Not to disparage colorblind folks, but they should always have a  
person with full color vision proof their color photos. Taking the  
path to accuracy in rendering will at least ensure a good baseline.  
Setting the color by the numbers will work well for that.

> Incidentally, I don't necessarily agree that the goal is to obtain a
> pleasing rendering, but then one can easily get into a long discussion
> about realism versus aesthetics. That's for some other time and some
> other thread.

Yes, this is a long discussion akin to the "What Are You Trying To  
Say?" thread which I have as yet not appended my thoughts to. I've  
been too busy trying to say something in the past couple of weeks to  
write about it. ;-)

Needless to say, photographs *can* encompass more than just realistic  
rendering.
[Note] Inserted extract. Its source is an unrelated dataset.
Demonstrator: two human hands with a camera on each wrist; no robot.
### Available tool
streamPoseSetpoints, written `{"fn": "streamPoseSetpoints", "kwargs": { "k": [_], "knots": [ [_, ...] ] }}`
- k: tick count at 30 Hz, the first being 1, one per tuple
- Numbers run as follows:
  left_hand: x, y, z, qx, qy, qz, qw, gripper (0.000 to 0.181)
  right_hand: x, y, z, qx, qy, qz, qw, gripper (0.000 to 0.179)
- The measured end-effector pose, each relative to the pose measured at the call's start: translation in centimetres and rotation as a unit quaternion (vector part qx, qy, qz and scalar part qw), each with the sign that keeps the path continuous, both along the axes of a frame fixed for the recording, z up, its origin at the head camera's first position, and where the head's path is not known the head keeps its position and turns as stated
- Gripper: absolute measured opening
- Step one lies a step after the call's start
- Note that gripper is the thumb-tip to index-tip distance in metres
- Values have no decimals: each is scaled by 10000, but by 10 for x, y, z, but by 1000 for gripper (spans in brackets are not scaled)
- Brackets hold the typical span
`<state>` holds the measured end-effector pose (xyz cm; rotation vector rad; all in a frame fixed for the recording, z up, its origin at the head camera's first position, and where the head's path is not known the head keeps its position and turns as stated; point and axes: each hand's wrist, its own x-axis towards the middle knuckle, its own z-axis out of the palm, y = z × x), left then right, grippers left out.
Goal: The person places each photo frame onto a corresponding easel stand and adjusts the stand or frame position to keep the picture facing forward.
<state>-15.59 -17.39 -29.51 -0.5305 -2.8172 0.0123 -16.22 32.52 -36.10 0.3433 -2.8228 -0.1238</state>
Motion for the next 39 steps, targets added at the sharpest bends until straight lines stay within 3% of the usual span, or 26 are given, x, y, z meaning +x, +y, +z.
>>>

What they ought to present is up to the intent of the  
photographer...

> The photographer Terence Donovan (or perhaps it was David Bailey) has
> been quoted as justifying their overuse of warm filters by saying
> "whoever heard of a f-cking client complaining because their picture
> was too warm?", so clearly you have something there. But the technique
> Margulis describes appears to work for all kinds of skin tones too.